*Exercise brief:* Go through the data and report each line that holds the string "black".

((

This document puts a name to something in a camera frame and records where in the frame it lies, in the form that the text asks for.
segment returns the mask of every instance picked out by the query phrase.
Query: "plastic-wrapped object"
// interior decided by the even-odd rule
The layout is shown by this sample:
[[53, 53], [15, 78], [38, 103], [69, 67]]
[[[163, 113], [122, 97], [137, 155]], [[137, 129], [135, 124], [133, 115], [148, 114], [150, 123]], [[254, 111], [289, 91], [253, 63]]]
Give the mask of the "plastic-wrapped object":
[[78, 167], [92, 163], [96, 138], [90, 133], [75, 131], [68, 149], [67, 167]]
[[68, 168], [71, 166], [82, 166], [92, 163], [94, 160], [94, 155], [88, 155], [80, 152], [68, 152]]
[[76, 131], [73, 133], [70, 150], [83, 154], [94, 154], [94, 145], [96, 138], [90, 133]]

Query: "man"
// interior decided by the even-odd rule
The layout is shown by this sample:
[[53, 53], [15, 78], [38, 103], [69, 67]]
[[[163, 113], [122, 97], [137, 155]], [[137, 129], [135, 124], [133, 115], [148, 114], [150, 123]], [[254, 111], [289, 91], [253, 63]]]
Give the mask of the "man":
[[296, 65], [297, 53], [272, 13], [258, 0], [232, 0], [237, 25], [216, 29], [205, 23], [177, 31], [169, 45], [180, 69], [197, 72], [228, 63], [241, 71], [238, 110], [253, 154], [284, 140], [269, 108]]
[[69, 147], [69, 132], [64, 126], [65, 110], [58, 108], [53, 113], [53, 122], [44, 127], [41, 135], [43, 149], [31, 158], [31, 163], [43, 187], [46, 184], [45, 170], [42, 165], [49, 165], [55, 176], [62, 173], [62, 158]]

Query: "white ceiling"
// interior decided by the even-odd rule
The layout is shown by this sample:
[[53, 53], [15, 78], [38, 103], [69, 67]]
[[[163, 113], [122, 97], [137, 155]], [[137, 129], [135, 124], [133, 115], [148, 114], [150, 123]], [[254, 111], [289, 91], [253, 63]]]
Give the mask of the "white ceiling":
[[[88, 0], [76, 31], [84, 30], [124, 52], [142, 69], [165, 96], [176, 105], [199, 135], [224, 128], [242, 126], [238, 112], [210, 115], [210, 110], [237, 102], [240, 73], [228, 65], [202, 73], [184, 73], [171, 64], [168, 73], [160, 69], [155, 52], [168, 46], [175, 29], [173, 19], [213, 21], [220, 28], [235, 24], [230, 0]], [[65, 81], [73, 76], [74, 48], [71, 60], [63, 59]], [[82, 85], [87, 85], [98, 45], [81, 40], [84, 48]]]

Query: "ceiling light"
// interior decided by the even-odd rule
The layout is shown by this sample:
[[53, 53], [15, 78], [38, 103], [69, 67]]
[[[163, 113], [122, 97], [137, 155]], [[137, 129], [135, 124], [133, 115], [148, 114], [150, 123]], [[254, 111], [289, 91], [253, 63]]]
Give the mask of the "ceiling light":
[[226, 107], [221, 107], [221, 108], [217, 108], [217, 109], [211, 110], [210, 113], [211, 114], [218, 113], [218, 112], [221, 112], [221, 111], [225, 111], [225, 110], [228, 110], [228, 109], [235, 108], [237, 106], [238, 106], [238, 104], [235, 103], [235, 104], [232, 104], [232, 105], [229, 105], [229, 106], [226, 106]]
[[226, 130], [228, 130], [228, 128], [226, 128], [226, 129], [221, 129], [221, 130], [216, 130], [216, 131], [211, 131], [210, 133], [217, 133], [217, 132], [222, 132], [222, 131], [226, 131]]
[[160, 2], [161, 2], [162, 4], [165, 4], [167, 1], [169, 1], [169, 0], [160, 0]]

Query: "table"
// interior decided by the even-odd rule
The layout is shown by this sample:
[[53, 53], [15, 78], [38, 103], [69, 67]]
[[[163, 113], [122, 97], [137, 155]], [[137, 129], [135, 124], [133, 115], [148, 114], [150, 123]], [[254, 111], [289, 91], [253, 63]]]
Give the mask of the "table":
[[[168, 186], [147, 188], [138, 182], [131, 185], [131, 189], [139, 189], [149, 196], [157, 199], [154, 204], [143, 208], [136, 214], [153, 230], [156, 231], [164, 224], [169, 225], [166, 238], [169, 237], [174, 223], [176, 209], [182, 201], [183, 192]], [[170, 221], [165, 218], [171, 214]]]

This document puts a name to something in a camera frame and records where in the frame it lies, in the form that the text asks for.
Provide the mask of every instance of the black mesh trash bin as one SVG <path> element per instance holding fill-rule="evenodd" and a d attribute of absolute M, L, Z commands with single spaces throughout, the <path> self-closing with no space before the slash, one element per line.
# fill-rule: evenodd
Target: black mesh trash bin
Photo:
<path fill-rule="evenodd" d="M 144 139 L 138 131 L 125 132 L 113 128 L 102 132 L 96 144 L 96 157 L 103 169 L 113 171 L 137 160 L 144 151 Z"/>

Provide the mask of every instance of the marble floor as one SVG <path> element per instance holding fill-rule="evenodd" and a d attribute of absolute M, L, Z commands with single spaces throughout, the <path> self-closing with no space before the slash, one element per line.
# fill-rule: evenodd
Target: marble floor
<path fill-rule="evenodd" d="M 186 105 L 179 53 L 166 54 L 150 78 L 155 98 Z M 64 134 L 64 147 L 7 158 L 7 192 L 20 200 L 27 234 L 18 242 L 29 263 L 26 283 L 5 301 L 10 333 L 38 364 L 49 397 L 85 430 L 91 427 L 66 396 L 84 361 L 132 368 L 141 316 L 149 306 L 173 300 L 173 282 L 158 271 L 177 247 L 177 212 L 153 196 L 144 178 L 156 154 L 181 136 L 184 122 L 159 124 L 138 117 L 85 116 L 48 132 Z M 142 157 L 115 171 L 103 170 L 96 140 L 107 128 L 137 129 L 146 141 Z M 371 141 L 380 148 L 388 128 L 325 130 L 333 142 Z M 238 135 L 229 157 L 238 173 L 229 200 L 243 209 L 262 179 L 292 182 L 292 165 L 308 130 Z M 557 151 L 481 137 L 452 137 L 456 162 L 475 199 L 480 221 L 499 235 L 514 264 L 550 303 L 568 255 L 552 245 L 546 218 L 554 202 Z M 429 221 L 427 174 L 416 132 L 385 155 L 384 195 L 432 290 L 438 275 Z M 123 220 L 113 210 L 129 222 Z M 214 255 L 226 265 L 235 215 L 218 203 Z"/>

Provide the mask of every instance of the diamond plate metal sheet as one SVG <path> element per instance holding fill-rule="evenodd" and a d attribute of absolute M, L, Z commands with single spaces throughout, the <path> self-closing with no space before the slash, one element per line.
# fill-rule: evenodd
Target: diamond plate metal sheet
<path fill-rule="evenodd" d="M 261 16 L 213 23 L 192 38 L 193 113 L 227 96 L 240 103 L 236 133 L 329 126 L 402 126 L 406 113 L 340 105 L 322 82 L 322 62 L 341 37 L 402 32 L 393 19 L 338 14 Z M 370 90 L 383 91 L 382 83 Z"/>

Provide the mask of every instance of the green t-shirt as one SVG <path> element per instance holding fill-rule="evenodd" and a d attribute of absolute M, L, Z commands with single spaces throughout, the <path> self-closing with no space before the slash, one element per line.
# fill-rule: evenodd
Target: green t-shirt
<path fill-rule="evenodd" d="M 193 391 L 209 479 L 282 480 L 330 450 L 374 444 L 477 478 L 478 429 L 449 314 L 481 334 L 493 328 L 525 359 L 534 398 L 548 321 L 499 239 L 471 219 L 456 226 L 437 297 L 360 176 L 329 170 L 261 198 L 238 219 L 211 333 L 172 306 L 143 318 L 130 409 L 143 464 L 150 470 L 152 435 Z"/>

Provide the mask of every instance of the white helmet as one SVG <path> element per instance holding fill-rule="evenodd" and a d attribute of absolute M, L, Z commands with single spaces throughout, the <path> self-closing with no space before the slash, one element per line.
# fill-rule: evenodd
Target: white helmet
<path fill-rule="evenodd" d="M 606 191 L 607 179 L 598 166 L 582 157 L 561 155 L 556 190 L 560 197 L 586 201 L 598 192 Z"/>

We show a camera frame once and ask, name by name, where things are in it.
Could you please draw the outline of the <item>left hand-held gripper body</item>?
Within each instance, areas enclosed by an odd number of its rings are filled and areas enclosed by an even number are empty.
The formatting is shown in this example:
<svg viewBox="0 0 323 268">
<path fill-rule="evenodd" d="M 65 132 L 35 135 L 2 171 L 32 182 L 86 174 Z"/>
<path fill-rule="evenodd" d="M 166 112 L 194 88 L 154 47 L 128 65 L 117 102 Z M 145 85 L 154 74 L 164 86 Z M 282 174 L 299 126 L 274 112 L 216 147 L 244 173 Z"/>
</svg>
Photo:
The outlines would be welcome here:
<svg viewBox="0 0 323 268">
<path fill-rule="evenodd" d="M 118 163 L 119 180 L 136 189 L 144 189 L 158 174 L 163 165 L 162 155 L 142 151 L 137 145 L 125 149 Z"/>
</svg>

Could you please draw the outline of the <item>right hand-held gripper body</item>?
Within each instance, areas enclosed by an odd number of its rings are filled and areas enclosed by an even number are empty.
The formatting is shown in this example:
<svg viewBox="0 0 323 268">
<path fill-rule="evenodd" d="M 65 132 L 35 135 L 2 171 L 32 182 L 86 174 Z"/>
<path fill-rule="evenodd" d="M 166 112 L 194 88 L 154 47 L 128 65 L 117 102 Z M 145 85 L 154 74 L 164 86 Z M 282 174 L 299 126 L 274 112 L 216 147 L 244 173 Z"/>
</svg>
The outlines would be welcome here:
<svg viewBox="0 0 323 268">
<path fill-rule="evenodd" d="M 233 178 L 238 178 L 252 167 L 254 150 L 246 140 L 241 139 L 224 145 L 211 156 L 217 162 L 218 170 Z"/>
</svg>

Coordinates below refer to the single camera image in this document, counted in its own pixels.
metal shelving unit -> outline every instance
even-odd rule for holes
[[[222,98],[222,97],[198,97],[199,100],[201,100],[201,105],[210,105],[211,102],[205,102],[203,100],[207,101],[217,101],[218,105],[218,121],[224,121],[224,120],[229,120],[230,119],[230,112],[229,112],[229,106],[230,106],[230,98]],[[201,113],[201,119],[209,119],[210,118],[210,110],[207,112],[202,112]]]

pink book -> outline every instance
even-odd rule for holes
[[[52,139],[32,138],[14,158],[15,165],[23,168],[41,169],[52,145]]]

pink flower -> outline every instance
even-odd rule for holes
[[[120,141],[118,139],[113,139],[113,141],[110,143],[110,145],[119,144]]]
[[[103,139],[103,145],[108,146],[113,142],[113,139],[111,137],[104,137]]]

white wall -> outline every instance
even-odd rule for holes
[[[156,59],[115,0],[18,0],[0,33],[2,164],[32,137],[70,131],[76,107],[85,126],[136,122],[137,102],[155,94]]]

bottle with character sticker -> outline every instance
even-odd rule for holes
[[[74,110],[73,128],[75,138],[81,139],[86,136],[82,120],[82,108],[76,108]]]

))

*Solved problem:*
Provide the mask of every instance of the black mesh trash bin as one SVG <path> element per instance holding fill-rule="evenodd" and a d attribute of absolute M, L, Z commands with single spaces throughout, the <path> self-closing with no space before the slash, one element per line.
Target: black mesh trash bin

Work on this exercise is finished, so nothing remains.